For decades environmental groups have been pushing the government and private sector to develop more alternative sources of energy. But that campaign is beginning to look like a sham to cover the groups’ BANANA — Build Absolutely Nothing Anywhere Near Anything — activism.

To be fair, it appears the BLM acted without being forced by an environmentalist-filed lawsuit or activist pressure. And so far, the media are reporting that only a single group — the Wilderness Society — has expressed support for the moratorium.

Make no mistake, though. The environmental groups are the reason the BLM made its decision. Had they not spent the past 30 years rabidly crusading against development, reflexively defending wildlife habitats from minor and imaginary threats and demonizing economic progress, the solar projects would not have been interrupted.

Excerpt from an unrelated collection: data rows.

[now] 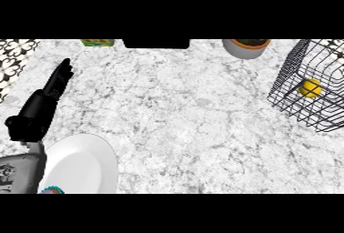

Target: Pick the lemon from the placemat and place it in the basket

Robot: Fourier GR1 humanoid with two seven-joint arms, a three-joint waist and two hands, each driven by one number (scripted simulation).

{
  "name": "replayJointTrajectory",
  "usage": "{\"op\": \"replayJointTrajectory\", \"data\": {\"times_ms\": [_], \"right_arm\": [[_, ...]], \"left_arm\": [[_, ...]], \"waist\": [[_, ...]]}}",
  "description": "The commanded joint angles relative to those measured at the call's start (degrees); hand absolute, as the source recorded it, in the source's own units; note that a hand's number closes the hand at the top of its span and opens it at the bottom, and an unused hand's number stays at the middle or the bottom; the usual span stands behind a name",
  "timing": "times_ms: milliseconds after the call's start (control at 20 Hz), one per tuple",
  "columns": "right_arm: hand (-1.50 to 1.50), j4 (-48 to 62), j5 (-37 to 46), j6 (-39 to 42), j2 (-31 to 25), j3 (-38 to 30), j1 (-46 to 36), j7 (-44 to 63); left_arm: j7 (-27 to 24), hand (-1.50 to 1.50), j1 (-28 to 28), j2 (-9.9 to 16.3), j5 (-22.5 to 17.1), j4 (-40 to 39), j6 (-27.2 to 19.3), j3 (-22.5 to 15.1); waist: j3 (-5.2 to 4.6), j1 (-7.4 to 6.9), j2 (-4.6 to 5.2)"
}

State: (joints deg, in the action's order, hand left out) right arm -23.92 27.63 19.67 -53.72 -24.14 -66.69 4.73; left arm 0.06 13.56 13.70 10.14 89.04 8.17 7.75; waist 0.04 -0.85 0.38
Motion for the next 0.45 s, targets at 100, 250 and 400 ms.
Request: {"op": "replayJointTrajectory", "data": {"times_ms": [100,250,400], "right_arm": [[-1.50,4.27,-5.12,-10.06,-5.16,-9.10,2.20,1.13],[-1.50,5.95,-6.84,-11.86,-8.74,-11.97,3.45,-0.36],[-1.50,8.30,-8.27,-11.77,-12.78,-14.41,6.69,-2.84]], "left_arm": [[0.57,0.00,-0.67,-0.78,-0.07,1.26,-0.17,-0.50],[-0.14,0.00,0.41,-0.62,1.17,0.40,-0.40,-1.25],[-1.82,0.00,-1.12,-0.89,0.52,0.13,-0.32,-0.69]], "waist": [[0.11,-0.41,0.23],[0.13,-0.33,0.46],[0.16,-0.47,0.55]]}}
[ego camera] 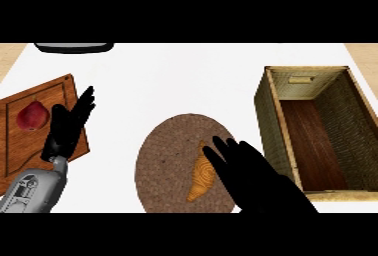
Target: Pick the croissant from the placemat and place it in the basket
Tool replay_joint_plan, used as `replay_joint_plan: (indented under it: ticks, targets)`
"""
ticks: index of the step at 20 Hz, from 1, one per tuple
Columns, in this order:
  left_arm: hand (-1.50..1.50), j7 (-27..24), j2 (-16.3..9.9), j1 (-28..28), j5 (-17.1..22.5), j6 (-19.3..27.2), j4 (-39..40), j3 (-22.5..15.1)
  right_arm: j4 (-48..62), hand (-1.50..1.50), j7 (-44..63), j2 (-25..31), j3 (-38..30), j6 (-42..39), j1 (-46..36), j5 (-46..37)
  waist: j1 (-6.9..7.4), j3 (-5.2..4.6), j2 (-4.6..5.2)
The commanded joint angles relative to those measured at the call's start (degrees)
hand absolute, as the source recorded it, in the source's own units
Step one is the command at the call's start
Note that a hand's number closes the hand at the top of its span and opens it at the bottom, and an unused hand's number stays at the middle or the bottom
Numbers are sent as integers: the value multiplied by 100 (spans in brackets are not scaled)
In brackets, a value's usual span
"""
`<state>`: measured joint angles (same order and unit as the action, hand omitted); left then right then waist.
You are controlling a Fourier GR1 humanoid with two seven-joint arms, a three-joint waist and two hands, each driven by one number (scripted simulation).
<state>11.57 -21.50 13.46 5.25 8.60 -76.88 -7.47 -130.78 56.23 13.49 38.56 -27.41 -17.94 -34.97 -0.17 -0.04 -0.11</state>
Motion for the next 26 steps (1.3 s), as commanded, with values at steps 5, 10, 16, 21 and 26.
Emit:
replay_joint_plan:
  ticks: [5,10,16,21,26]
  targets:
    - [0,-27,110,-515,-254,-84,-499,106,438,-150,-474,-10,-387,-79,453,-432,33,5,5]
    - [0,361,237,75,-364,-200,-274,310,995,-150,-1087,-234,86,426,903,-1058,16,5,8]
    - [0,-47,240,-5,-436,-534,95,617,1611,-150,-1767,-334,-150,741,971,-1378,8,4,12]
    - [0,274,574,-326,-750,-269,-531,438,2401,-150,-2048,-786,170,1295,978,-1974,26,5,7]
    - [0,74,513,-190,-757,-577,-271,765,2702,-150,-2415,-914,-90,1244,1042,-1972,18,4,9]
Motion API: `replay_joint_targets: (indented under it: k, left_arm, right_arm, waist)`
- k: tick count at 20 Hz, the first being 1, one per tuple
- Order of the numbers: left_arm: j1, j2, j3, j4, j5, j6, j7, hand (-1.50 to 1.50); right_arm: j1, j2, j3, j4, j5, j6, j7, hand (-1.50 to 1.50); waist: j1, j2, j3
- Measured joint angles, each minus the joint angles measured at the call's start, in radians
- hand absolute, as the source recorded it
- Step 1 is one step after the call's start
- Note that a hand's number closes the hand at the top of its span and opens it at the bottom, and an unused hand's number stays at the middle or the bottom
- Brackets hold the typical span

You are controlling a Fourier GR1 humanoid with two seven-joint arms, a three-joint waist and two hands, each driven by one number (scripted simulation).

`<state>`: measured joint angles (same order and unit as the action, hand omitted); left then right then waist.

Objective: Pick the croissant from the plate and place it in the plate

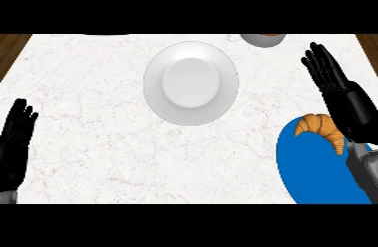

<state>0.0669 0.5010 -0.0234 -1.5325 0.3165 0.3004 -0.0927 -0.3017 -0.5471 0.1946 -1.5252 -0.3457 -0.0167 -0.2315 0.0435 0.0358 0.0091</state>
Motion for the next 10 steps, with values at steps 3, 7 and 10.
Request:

Washington has become so overly sensitive to the possibility of vocal opposition on anything that has an environmental impact that it feels it must inoculate itself from the radicals — even when the project is one they should support without reservation.

Environmental groups at one time served a noble purpose. We are a cleaner nation and world now than we were in the groups’ formative years because they helped the West understand that it needed to clean up the mess from the Industrial Revolution.

But now they have become BANANA’s and CAVE — Citizens Against Virtually Everything — people. They are more interested in choking capitalism and imposing on the world a future without energy than they are with a clean planet.

True Dat!

It used to be the initials of British Columbia

Filed under: The Left is Never Right, Rampant Eco Socialism — Phil at 7:41 am on Thursday, July 3, 2008

But now, in the context of speaking of the governing body there, B.C. will forever be known to mean “Batshit Crazy”.

A new carbon tax on gasoline rapidly generated plenty of heat among summer visitors and British Columbia residents alike at filling stations Tuesday.

The plan is being phased in over five years to help drivers to understand the cost associated with generating greenhouse gases.

At present dollar exchange rates it starts at about nine cents a gallon, rising to 29 cents a gallon by 2012.

In Vancouver, customers at gas stations were pumped about the plan, many of them unhappily.

Stephanie Bincinto, who recently moved to the province from Quebec for her job as a flight attendant, said the high price of gasoline convinced her to use taxicabs rather than buy a new car.

“It sucks,” she said, pumping regular gas costing roughly $5.80 U.S. a gallon into a rental truck she was using for the move. “I was looking to buy a new one, but now with the price of gas I’m not interested.

Oh, the joys of creeping socialism.

So, how’s that health care treating you?

Oh, not that well I see.

Becoming the 51st State doesn’t look so bad now, does it?

Brilliant!

Filed under: Kewel! — David at 1:41 pm on Wednesday, July 2, 2008

The anonymous gay plaintiff in the San Francisco gun-ban case is named Guy Montag Doe.

For those who don’t get it, the name refers to the protagonist of this book.

Kudos to Jason Davis of Trutanich-Michel, who came up with the idea.